To be a strong candidate for the GenAI Engineer position, you should possess a combination of technical, experiential, and interpersonal skills:

  • Must-have skills – Proficiency in Python and machine learning frameworks (e.g., TensorFlow, PyTorch), strong understanding of algorithms and data structures, experience with data analysis tools (e.g., Pandas, NumPy).

  • Nice-to-have skills – Familiarity with cloud services (AWS, Azure), knowledge of financial markets and instruments, experience with natural language processing.

  • Experience level – Typically, candidates should have 2-5 years of relevant experience in AI development, data science, or software engineering, ideally within the financial services sector.

  • Soft skills – Strong communication abilities, teamwork, and stakeholder management skills, and a proactive approach to problem-solving.

Frequently Asked Questions

Q: How difficult is the interview process for a GenAI Engineer at FactSet? The interview process is considered challenging, with a strong emphasis on technical skills and problem-solving abilities. Candidates typically spend several weeks preparing to ensure they are well-equipped to handle the rigor of the assessments.

Q: What differentiates successful candidates from others? Successful candidates demonstrate a solid understanding of AI technologies, effective problem-solving skills, and the ability to communicate complex concepts clearly. They also align with FactSet’s values of collaboration and innovation.

Q: What is the typical timeline from initial screening to offer? The process generally spans about one to two weeks, depending on scheduling and the number of interview rounds. Candidates should be prepared for multiple stages, including technical assessments and behavioral interviews.

Q: Is remote work an option for this role? FactSet offers flexible working arrangements, including remote work options, depending on team needs and project requirements.

Other General Tips

  • Prepare for coding challenges: Practice coding problems regularly, focusing on algorithms and data structures that are commonly tested in interviews.
  • Understand AI principles: Make sure you have a solid grasp of key AI concepts and how they apply to financial services.
  • Be ready to discuss past experiences: Prepare to share specific examples from your past work that highlight your skills and contributions.
  • Showcase your passion for AI: Clearly articulate your interest in AI and how it drives your career choices to connect with your interviewers.

Summary & Next Steps

The GenAI Engineer role at FactSet is not just a job; it’s an opportunity to influence how financial data is processed and utilized through advanced AI technologies. As you prepare for your interviews, focus on the core evaluation themes, including technical proficiency, problem-solving skills, and cultural fit.

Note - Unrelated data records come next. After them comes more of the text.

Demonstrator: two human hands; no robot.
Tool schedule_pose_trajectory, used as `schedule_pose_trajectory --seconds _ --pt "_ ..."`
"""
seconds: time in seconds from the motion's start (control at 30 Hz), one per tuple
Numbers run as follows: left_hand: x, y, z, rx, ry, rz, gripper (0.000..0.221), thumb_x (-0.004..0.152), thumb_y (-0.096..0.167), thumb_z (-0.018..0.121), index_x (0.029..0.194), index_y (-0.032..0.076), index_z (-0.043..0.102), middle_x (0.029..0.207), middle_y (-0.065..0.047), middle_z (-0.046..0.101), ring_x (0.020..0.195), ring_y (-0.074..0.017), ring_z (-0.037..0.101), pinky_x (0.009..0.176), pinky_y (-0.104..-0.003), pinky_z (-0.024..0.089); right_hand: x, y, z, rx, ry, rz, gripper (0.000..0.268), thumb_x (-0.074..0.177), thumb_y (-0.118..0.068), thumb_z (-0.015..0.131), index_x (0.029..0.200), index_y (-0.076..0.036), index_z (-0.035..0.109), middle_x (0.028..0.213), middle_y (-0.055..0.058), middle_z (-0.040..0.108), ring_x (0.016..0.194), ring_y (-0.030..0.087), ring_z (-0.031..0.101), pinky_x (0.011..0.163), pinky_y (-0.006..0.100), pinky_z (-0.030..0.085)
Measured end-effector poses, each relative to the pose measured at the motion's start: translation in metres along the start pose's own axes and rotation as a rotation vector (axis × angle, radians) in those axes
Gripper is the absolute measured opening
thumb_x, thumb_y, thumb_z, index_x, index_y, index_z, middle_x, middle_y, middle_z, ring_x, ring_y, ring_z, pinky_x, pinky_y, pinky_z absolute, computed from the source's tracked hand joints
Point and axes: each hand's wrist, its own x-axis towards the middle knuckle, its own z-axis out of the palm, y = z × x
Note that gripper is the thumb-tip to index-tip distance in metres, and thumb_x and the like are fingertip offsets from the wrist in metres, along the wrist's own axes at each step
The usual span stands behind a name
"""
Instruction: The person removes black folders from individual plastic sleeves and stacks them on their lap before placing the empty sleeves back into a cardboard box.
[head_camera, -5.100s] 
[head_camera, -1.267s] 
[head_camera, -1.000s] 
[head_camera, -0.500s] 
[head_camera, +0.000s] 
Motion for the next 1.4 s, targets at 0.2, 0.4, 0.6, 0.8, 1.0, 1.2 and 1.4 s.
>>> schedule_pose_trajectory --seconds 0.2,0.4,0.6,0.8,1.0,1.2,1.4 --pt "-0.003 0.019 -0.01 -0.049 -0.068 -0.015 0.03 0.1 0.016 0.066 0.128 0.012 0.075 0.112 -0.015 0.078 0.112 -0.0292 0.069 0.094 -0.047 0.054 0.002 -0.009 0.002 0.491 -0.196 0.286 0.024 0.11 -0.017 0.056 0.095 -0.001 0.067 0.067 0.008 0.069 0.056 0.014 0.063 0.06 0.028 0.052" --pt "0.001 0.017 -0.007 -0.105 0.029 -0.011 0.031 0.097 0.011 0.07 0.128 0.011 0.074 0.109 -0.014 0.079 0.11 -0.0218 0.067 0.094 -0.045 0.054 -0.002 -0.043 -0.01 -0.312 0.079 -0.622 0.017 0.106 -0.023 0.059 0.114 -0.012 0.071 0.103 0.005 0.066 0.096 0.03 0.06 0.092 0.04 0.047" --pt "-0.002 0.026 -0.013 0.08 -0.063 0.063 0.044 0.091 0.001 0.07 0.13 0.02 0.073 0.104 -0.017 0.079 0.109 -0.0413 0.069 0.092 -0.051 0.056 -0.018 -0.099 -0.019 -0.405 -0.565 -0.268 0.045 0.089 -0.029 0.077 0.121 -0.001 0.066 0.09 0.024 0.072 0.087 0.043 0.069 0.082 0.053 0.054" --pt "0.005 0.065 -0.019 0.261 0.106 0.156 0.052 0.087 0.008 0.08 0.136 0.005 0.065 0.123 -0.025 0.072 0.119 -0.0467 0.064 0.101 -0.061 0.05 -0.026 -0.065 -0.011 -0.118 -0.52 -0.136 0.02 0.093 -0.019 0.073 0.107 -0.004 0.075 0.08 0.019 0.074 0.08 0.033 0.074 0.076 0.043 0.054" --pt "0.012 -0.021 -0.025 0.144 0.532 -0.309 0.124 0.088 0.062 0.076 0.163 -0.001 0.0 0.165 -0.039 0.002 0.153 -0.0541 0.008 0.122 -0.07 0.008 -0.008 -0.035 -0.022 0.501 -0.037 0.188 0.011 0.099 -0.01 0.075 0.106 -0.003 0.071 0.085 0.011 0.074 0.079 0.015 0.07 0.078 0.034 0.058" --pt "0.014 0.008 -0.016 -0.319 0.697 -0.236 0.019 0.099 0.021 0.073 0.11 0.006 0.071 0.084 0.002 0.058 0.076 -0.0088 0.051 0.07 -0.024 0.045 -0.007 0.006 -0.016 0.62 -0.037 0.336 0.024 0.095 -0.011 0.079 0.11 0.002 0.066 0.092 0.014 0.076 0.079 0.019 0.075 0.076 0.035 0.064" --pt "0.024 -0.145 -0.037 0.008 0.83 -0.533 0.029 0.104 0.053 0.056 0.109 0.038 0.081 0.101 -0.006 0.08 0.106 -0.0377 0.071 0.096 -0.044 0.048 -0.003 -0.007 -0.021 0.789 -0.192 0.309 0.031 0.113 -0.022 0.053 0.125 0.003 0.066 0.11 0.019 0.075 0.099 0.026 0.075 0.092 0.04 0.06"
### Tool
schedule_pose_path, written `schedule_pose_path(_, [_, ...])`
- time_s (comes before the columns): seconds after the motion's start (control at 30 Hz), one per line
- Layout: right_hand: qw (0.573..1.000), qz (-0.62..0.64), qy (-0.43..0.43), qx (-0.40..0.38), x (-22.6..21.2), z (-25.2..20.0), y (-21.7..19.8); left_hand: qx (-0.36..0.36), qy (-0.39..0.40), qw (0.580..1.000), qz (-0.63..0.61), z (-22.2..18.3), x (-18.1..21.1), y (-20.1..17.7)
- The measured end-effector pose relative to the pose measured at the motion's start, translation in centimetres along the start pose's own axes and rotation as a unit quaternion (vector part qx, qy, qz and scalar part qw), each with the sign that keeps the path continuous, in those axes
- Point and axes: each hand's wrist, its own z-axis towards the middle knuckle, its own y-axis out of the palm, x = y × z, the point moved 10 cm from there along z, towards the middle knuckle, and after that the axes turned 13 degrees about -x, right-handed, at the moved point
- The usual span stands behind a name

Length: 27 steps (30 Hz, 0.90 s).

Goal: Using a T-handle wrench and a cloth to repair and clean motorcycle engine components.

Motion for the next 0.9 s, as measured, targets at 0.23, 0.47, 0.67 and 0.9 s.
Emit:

Confidently embrace the preparation process, knowing that each step you take will significantly enhance your performance. Engaging deeply with the topics and practicing effectively will position you as a strong candidate for this exciting role. For further insights and resources, explore additional materials available on Dataford.

Your potential to succeed in this role and make an impactful contribution to FactSet is within reach. Embrace the challenge, and best of luck in your interviews!